TSA's plans to firm up its airline passenger-screening initiative came only a day ahead of a high-profile case of the international terrorist watch list in action. Reuters reported Wednesday that a plane carrying Muslim Yusuf Islam, the pop singer formerly known as Cat Stevens, was denied landing permission in Washington, D.C., and re-routed to Maine for security purposes. Islam, who has been accused of supporting the militant Islamic group Hamas, is reportedly being sent back to England.

Secure Flight is intended to keep suspicious passengers from boarding domestic flights. The differences between Secure Flight and its failed predecessor, the Computer Assisted Passenger Prescreening System (CAPPS II), are sufficient to ensure that TSA is giving strong consideration to privacy issues, says Nuala O'Connor Kelly, Homeland Security's chief privacy officer.

Unlike CAPPS II, Secure Flight proposes to use passenger name data solely to combat terrorism and not for other law-enforcement purposes, TSA Privacy Officer Lisa Dean wrote in a memo describing Secure Flight.

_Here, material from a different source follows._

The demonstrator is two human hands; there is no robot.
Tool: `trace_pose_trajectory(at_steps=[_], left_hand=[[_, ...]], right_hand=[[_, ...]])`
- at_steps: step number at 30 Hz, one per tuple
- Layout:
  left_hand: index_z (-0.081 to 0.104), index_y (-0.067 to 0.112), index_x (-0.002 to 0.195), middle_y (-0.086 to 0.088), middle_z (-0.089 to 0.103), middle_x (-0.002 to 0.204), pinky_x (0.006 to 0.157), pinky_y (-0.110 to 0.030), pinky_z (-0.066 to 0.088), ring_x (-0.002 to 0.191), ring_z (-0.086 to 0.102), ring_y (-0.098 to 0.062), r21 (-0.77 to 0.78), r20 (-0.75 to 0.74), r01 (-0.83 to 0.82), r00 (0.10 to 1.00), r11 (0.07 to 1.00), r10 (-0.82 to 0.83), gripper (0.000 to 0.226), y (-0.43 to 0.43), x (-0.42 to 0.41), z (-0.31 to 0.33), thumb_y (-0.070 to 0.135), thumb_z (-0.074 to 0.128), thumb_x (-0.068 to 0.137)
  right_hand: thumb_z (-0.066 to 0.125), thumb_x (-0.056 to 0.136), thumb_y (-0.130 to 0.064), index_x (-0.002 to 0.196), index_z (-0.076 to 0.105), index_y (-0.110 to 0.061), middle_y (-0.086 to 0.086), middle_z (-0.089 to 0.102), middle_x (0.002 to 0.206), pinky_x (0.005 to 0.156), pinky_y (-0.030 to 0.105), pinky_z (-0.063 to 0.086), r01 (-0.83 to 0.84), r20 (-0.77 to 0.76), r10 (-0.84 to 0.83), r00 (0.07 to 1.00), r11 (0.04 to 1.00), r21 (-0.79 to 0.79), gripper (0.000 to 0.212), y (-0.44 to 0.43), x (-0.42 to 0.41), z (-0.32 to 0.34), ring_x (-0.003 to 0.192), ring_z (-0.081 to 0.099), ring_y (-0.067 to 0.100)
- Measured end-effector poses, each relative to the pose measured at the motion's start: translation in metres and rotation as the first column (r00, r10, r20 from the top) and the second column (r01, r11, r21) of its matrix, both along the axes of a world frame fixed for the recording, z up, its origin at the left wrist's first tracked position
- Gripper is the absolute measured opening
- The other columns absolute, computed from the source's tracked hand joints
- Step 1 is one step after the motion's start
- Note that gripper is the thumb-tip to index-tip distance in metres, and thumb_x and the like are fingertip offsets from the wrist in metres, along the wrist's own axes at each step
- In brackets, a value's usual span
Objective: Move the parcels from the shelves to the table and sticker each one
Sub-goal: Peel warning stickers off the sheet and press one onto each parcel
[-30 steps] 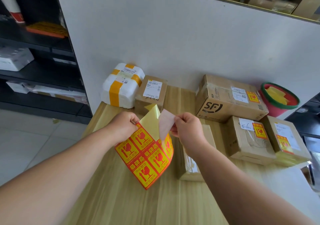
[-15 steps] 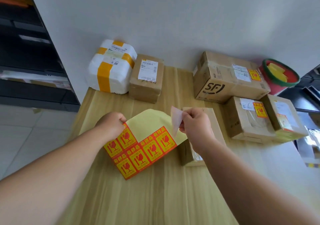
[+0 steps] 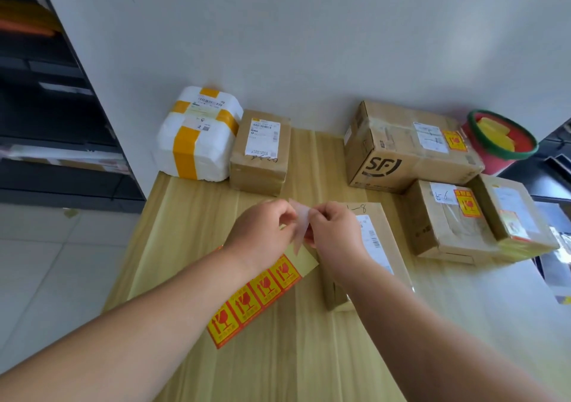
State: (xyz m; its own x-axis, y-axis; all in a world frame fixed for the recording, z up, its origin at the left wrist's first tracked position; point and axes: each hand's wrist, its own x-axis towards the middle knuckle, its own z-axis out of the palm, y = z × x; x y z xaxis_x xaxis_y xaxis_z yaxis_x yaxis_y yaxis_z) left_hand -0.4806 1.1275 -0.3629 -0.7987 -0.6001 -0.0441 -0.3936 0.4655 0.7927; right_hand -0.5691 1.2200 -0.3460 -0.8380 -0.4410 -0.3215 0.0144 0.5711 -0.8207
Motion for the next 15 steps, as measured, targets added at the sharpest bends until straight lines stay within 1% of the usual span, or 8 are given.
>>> trace_pose_trajectory(at_steps=[2, 5, 7, 9, 11, 13, 15], left_hand=[[0.069, 0.019, 0.097, 0.004, 0.068, 0.099, 0.084, -0.032, 0.049, 0.095, 0.062, -0.013, 0.034, -0.015, -0.018, 1.0, 0.999, 0.019, 0.015, 0.006, -0.004, 0.001, 0.027, 0.066, 0.086], [0.069, 0.021, 0.092, 0.007, 0.068, 0.093, 0.08, -0.03, 0.05, 0.09, 0.062, -0.009, 0.061, -0.019, -0.04, 0.999, 0.997, 0.042, 0.017, 0.014, -0.007, 0.003, 0.037, 0.068, 0.085], [0.068, 0.024, 0.088, 0.009, 0.068, 0.09, 0.078, -0.028, 0.05, 0.088, 0.061, -0.006, 0.081, -0.022, -0.052, 0.998, 0.995, 0.054, 0.017, 0.02, -0.01, 0.006, 0.04, 0.072, 0.081], [0.065, 0.026, 0.082, 0.01, 0.068, 0.083, 0.075, -0.029, 0.051, 0.082, 0.062, -0.005, 0.098, -0.029, -0.077, 0.996, 0.992, 0.08, 0.015, 0.025, -0.014, 0.008, 0.037, 0.075, 0.078], [0.064, 0.024, 0.079, 0.008, 0.07, 0.078, 0.074, -0.033, 0.053, 0.078, 0.065, -0.007, 0.116, -0.038, -0.106, 0.993, 0.988, 0.111, 0.013, 0.032, -0.018, 0.009, 0.034, 0.072, 0.081], [0.065, 0.022, 0.08, 0.006, 0.071, 0.077, 0.075, -0.035, 0.054, 0.077, 0.067, -0.011, 0.14, -0.046, -0.125, 0.99, 0.982, 0.133, 0.011, 0.04, -0.021, 0.011, 0.031, 0.07, 0.083], [0.066, 0.02, 0.082, 0.005, 0.071, 0.078, 0.074, -0.034, 0.053, 0.078, 0.067, -0.013, 0.142, -0.042, -0.145, 0.987, 0.979, 0.152, 0.008, 0.049, -0.026, 0.014, 0.027, 0.069, 0.083]], right_hand=[[0.049, 0.089, -0.015, 0.075, 0.063, -0.017, 0.004, 0.066, 0.061, 0.074, 0.052, 0.056, -0.012, -0.004, 0.012, 1.0, 1.0, -0.018, 0.02, 0.002, 0.001, 0.003, 0.066, 0.065, 0.028], [0.054, 0.09, -0.019, 0.075, 0.063, -0.016, 0.012, 0.069, 0.069, 0.075, 0.053, 0.056, -0.021, 0.027, 0.022, 0.999, 0.998, -0.062, 0.018, 0.008, -0.001, 0.007, 0.071, 0.068, 0.033], [0.059, 0.091, -0.025, 0.074, 0.064, -0.016, 0.015, 0.07, 0.073, 0.077, 0.054, 0.055, -0.038, 0.064, 0.045, 0.997, 0.994, -0.104, 0.02, 0.014, -0.003, 0.009, 0.073, 0.068, 0.036], [0.06, 0.09, -0.028, 0.074, 0.066, -0.016, 0.012, 0.069, 0.073, 0.08, 0.054, 0.055, -0.063, 0.102, 0.077, 0.992, 0.989, -0.136, 0.021, 0.022, -0.006, 0.01, 0.069, 0.066, 0.03], [0.058, 0.091, -0.028, 0.076, 0.068, -0.015, 0.01, 0.068, 0.073, 0.082, 0.054, 0.054, -0.082, 0.144, 0.108, 0.984, 0.981, -0.174, 0.022, 0.031, -0.008, 0.012, 0.07, 0.063, 0.024], [0.052, 0.094, -0.023, 0.08, 0.068, -0.012, 0.011, 0.068, 0.076, 0.083, 0.05, 0.055, -0.076, 0.188, 0.12, 0.975, 0.971, -0.226, 0.024, 0.038, -0.011, 0.013, 0.074, 0.063, 0.023], [0.048, 0.098, -0.02, 0.087, 0.067, -0.01, 0.011, 0.067, 0.081, 0.078, 0.04, 0.056, -0.057, 0.241, 0.125, 0.962, 0.961, -0.272, 0.024, 0.048, -0.016, 0.017, 0.076, 0.064, 0.023]])
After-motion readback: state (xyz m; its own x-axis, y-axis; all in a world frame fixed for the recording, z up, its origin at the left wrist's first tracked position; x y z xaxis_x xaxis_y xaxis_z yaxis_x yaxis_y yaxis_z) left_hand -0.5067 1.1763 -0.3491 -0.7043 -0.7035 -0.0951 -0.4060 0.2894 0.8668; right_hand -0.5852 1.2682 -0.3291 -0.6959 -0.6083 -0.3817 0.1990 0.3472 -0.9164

The proposed program also lets TSA take sole responsibility for running passenger name comparisons against the Terrorist Screening Database, rather than relying on airlines to do it themselves. Secure Flight also is limited to domestic flights. International terrorist screening will continue to be conducted by Customs and Border Protection .

"The difference between Secure Flight and some of the other [proposed] programs is that privacy concerns were infused from the beginning," Kelly says. "This is exactly how it should be because it's not something that can be added later." Kelly will review TSA's efforts before a final program is designed. "I'm glad to see they're going forward with the test phase first before a complete rollout to make sure the technology is affective," she adds.

Though airlines are being ordered to comply with TSA's testing plans, Kelly says, "Folks in the airline community are generally in favor of anything that makes their business safer."

The airline industry has generally tried to accommodate TSA's security initiatives, even though it's gotten them into hot water with privacy advocates. In late February, both Kelly and the Senate Governmental Affairs Committee criticized TSA for its role in getting JetBlue Airways in 2002 to transfer passenger records to government contractor Torch Concepts, in violation of JetBlue's privacy policy.

"We like the idea of a faster, smarter way of screening people before they set foot in an airport," says Doug Wills, VP of communications for the Air Transport Association, an airline lobbyist organization. "On the other hand, the airlines have voiced concern that the privacy part is done right."

The association, during the October open-comment time frame, will submit to TSA a paper outlining the airlines' concerns about the lack of detail included in the Secure Flight proposal to date. Airlines would prefer that TSA accept their passenger-name record data as-is rather than making the airlines adhere to any special data format that would cost time and money to implement, Wills says. "Airlines and passengers pay $4 billion in unreimbursed security costs per year," Wills says. "We hope the government will be sensitive to this."

The association is also hoping TSA will allow for the expansion of the Registered Traveler program, through which certain airlines have collected passenger pre-screening data and implemented biometric security for frequent travelers.

TSA also contends that Secure Flight is consistent with the 9/11 Commission recommendations that the federal government take over the responsibility for checking airline passengers' names against expanded "no-fly" and "automatic selectee" lists from the individual airlines and that airlines be required to supply data to test and implement this new system.

To comply with the program, each airline must by next week submit a plan for meeting the TSA requirements and submit the actual data by Oct. 29. Uncompressed data must be submitted on optical media in XML or some other structured data format.

The information to be collected as part of the Secure Flight test will be shared with TSA employees and contractors who, Dean states in her memo, have a "need to know" to conduct the required test comparisons. TSA will maintain the data to be collected for this test in a secure facility on electronic media and in hard-copy format, the memo states.